Even Rose took fewer notes in Binns’ class, although James suspected that this was because she, unlike him, already knew the material frontwards and back. She doodled idly on the corner of her parchment. James slid an eye toward the scratching of her quill and was both pained and annoyed to see her completing a drawing of a fat heart around Scorpius Malfoy’s name, written in looping cursive. She completed the heart, stared disconsolately at it for a moment, and then scribbled it out, pursing her lips silently.
Dinner in the Great Hall cemented the day happily, with James, Graham, and Deirdre completing the beginning-of-term ritual with a round of de rigueur complaints about the assigned homework and essays.
Rose, as usual, had completed hers in her free library period and merely raised her eyebrows primly. None of them truly minded the homework, at least not yet. James’ would be easily finished by the time ten o’clock rolled around, bringing the appointment with Argus Filch and the other Seventh-years. He saw the anticipation on Graham’s and Deirdre’s faces, but resisted the urge to discuss it, even in whispers. The tour of Hogwarts’ most clandestine areas was a secret, of course. If Rose had any clue about it, she would find a way to get the information from James somehow or other.
As he made his way back upstairs to the common room for the evening, he wondered how many of the school’s secrets he already knew about. In truth, he expected quite a lot of them. He knew about the underground passage between the statue of Lokimagus and the Quidditch shed—had learned of that one during the first night of his first year, in fact. He knew about the Chamber of Secrets, of course (although pretty much everyone knew about that by now). He knew of the Room of Requirement, and its sister space, the Room of Hidden Things. He even knew of the passage that connected the Whomping Willow to the old Shrieking Shack outside of Hogsmeade. And yet perhaps—hopefully—there would still be a surprise or two on Filch’s surely grudging tour.
Perhaps there would be something that not even his dad knew about. The thought made James smile a little mischievously.
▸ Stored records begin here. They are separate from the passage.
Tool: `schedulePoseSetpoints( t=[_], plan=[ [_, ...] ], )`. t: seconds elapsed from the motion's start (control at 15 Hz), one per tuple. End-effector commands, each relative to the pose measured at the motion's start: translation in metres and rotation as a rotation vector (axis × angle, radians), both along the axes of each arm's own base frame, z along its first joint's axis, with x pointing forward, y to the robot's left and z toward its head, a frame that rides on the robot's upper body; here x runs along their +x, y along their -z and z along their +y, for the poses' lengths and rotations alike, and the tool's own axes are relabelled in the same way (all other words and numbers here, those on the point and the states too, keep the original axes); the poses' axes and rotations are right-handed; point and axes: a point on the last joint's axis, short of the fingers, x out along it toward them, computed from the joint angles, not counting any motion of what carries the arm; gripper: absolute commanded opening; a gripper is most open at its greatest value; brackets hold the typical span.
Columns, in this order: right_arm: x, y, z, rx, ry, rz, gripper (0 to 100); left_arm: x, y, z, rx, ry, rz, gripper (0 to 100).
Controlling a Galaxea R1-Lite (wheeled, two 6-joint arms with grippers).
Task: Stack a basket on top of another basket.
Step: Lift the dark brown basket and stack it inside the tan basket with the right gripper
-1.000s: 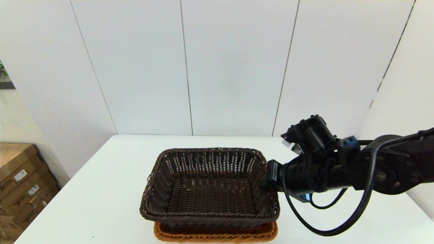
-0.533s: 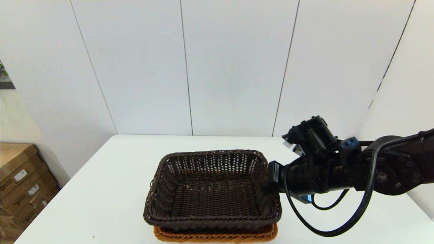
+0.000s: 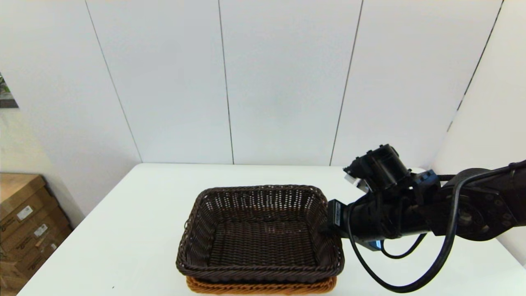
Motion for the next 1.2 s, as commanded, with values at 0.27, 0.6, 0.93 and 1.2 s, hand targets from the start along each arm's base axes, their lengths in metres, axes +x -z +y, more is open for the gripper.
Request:
schedulePoseSetpoints(
  t=[0.27, 0.6, 0.93, 1.2],
  plan=[
    [-0.0004, 0.0001, -0.0002, -0.009, -0.005, -0.006, 0, 0.0001, 0.0004, 0.0, 0.0, 0.0, 0.001, 100],
    [-0.0003, 0.0007, -0.0002, -0.012, -0.002, -0.004, 0, 0.0001, 0.0004, 0.0, 0.0, -0.001, 0.001, 100],
    [-0.0008, 0.0022, -0.0006, -0.016, -0.001, 0.0, 100, 0.0001, 0.0004, 0.0, 0.0, -0.001, 0.001, 100],
    [-0.001, 0.0012, -0.0007, -0.013, -0.002, -0.003, 100, 0.0001, 0.0004, 0.0, 0.0, 0.0, 0.001, 100]
  ],
)
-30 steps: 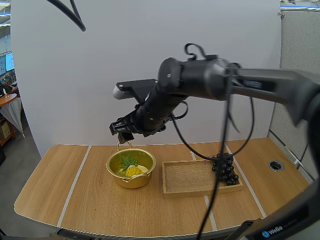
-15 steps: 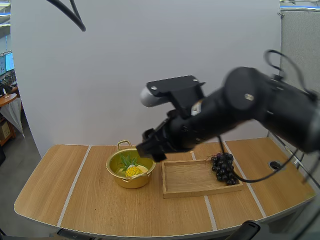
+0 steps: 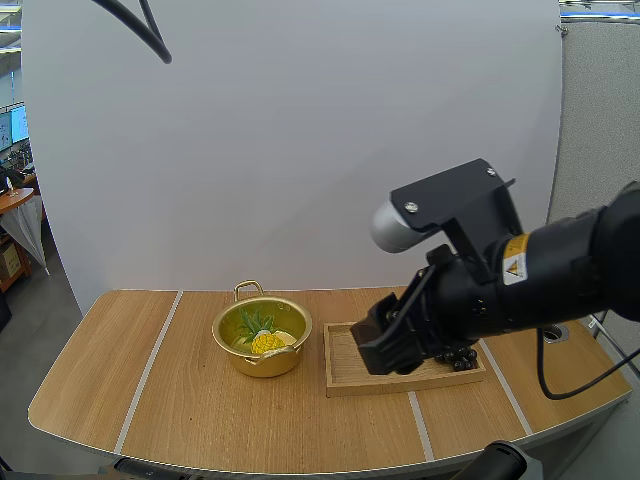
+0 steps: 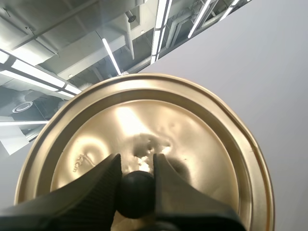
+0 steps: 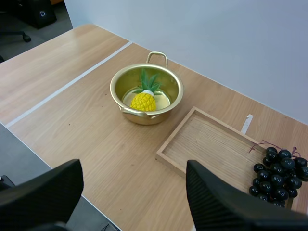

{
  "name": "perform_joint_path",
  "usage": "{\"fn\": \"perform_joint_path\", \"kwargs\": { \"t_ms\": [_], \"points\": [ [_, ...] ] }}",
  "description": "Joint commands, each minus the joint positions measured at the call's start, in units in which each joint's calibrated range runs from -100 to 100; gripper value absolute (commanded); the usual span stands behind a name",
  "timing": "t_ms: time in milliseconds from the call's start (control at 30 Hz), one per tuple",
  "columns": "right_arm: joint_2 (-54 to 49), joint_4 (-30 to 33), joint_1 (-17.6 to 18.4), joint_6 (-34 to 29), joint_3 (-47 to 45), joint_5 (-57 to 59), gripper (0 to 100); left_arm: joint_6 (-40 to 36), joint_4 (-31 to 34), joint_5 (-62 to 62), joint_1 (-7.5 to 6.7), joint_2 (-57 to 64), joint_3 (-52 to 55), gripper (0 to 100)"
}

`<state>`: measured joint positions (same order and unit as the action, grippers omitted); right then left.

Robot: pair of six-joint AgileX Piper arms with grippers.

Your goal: Open the pot, put the pineapple inside, and close it

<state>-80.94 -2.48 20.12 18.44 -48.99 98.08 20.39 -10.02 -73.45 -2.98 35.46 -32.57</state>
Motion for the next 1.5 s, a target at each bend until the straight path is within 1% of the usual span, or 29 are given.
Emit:
{"fn": "perform_joint_path", "kwargs": {
  "t_ms": [0,67,100,133,167,200,233,267,367,567,1167,1233,1300,1467],
  "points": [
    [-4.75,0.77,-1.03,-0.59,-0.18,1.92,98,-0.6,0.01,2.2,-0.17,0.3,-0.44,0],
    [-6.62,-0.32,-1.73,-0.59,-0.18,1.92,70,-0.6,0.01,2.2,-0.17,0.3,-0.44,0],
    [-7.24,-0.78,-1.99,-0.59,-0.18,1.92,61,-0.6,0.01,2.2,-0.17,0.3,-0.44,0],
    [-7.79,-1.57,-2.11,-0.59,-0.18,1.92,50,-0.6,0.01,2.2,-0.17,0.3,-0.44,0],
    [-8.44,-2.32,-2.3,-0.59,-0.18,1.92,32,-0.6,0.01,2.2,-0.17,0.3,-0.44,0],
    [-8.99,-2.56,-2.48,-0.59,-0.18,1.92,16,-0.6,0.01,2.2,-0.17,0.3,-0.44,0],
    [-9.65,-2.83,-2.72,-0.59,-0.18,1.92,4,-0.6,0.01,2.2,-0.17,0.3,-0.44,0],
    [-10.2,-2.83,-3.03,-0.59,-0.29,1.92,0,-0.6,0.01,2.2,-0.17,0.3,-0.44,0],
    [-11.87,-1.81,-3.49,-0.59,-1.02,1.92,0,-0.6,0.01,2.2,-0.17,0.3,-0.44,0],
    [-13.65,-1.87,-3.49,-0.59,-3.4,1.92,0,-0.6,0.01,2.2,-0.17,0.3,-0.44,0],
    [-13.95,-1.87,-3.49,-0.59,-3.51,1.92,0,-0.6,0.01,2.2,-0.17,0.3,-0.44,0],
    [-13.95,-1.87,-3.49,-0.59,-3.51,1.92,0,-0.6,-0.71,2.21,-0.17,0.3,-0.44,0],
    [-13.95,-1.87,-3.49,-0.59,-3.51,1.92,0,-0.6,-0.83,-1.61,-0.17,0.53,-0.44,0],
    [-13.95,-1.87,-3.49,-0.59,-3.51,1.92,0,-0.6,-1.41,-24.0,-0.17,0.74,-0.44,0]
  ]
}}
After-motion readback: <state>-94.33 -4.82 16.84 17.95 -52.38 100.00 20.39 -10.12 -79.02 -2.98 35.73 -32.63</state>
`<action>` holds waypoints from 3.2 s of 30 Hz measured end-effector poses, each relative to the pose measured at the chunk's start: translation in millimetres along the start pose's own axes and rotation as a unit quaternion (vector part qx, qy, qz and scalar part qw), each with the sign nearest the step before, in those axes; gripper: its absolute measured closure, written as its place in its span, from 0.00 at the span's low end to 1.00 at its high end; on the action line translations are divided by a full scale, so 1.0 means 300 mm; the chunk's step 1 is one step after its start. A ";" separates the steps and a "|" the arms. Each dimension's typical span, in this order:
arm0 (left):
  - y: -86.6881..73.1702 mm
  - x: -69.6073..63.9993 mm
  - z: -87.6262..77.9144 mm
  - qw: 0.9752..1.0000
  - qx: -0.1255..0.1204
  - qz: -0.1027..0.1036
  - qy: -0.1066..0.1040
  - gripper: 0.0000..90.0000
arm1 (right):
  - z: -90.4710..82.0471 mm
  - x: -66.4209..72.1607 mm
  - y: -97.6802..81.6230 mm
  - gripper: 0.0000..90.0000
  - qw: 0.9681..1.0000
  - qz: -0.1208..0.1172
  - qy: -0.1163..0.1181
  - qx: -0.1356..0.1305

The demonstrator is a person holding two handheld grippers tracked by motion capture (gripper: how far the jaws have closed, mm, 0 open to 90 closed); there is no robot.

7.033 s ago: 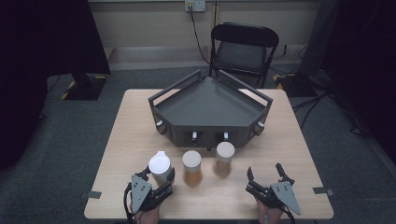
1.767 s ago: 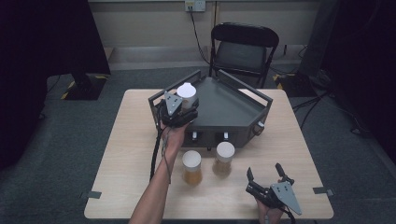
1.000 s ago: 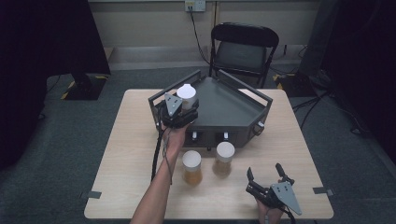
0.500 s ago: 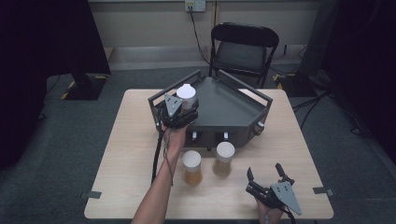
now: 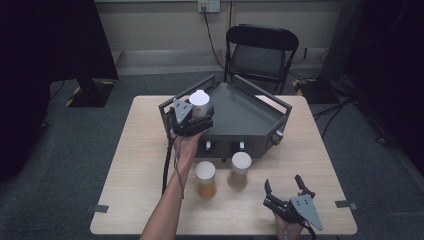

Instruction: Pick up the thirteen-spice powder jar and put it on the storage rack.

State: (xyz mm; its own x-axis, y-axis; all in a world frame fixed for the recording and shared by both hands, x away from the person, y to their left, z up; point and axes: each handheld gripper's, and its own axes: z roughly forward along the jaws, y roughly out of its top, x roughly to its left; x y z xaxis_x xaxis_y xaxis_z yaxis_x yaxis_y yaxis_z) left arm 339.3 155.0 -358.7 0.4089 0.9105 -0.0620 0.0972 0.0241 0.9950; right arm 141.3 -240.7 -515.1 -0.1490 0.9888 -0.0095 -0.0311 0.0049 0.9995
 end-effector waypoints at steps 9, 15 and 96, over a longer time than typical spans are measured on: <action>-0.003 -0.005 -0.006 1.000 -0.009 -0.004 0.005 0.00 | 0.000 0.000 0.000 0.01 1.000 0.000 0.000 0.000; 0.000 -0.003 -0.019 1.000 -0.017 -0.003 0.000 0.00 | 0.000 0.000 0.000 0.01 1.000 0.000 0.000 0.000; -0.078 0.046 -0.353 0.997 -0.083 -0.001 0.000 0.00 | 0.000 0.005 0.000 0.01 1.000 -0.001 -0.003 0.000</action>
State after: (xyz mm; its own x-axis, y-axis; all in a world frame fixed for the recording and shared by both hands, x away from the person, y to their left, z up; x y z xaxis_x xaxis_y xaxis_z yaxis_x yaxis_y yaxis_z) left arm 246.5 210.9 -374.6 0.4088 0.9104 -0.0635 -0.0527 0.0930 0.9943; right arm 141.1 -239.3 -515.1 -0.1421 0.9898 -0.0103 -0.0314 0.0059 0.9995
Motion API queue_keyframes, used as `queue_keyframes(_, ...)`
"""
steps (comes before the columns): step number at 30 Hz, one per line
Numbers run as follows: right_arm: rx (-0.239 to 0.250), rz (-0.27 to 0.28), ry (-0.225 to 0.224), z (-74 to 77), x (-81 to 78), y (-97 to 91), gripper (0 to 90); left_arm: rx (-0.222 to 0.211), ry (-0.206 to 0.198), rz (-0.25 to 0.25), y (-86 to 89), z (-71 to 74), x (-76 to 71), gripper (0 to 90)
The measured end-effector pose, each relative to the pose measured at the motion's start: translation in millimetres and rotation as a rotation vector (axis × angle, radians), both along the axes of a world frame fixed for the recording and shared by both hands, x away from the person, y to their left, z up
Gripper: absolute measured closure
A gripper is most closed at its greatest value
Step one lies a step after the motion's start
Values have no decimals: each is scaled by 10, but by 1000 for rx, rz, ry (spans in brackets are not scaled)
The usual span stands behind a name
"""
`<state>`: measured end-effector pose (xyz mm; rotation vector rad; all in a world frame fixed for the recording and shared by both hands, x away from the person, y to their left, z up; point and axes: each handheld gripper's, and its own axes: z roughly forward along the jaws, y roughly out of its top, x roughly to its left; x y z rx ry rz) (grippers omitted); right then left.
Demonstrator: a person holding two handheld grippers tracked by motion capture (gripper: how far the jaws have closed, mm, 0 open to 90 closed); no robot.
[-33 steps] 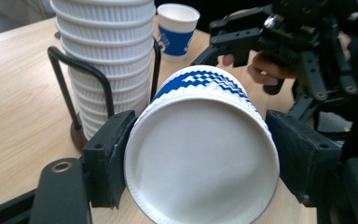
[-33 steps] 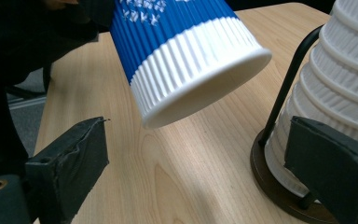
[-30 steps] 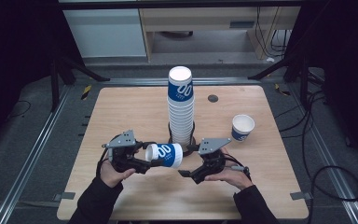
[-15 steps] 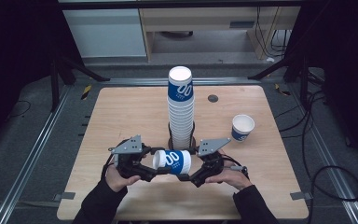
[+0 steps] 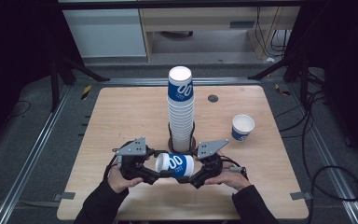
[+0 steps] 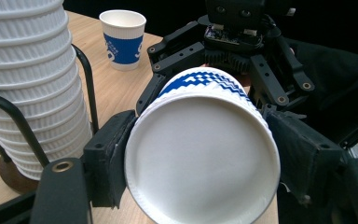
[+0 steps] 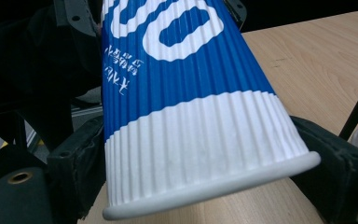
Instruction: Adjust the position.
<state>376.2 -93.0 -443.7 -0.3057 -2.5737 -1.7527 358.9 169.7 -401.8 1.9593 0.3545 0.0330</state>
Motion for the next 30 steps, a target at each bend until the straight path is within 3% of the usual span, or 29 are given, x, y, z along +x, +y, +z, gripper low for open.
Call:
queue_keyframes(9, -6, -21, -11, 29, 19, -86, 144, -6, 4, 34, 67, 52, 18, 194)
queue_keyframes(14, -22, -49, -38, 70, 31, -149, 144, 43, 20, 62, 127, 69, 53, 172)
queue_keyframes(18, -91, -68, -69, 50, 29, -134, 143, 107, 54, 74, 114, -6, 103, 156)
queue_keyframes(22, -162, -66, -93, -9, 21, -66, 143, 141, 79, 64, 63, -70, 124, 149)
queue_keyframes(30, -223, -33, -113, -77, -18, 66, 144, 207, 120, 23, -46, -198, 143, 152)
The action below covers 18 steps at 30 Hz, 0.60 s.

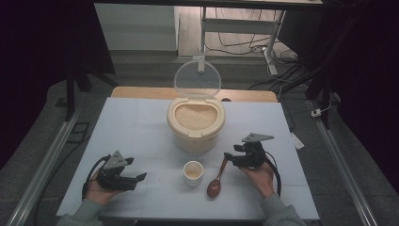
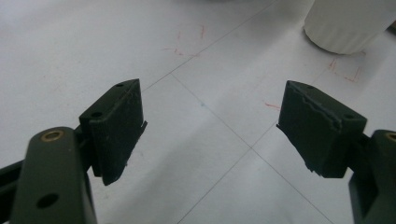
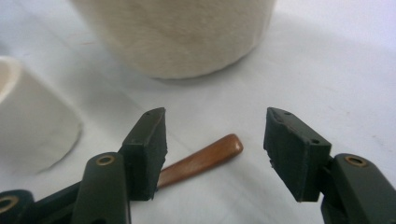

James’ dad, of course, had never had the seventh-year experience, instead spending his final school year camping, refugee-style, on the run from Voldemort and his Death Eaters, and battling them by turns. He had received his diploma, of course, granted by Headmaster McGonagall the following year, in lieu of actual classwork “for actions illustrating an effective grasp of all magical principles and practices in the honourable defence of life and civilization against terrible powers.” As a result, however, unlike all of James’ other years of schooling, his father had been unable to provide a primer on what to expect during his seventh year.
Secretly, James was rather content with that. He had long since shrugged off the shroud of living under his father’s legendary shadow.
But still, not having any such shadow to live under for his seventh year was remarkably freeing.
That evening, he could barely concentrate on his History of Magic book, musing instead on the upcoming meeting, watching the clock on the mantel as its minute hand crawled infuriatingly slowly around the dial. Gradually, the common room crowd thinned as, one by one, the younger students went to up to their dormitories.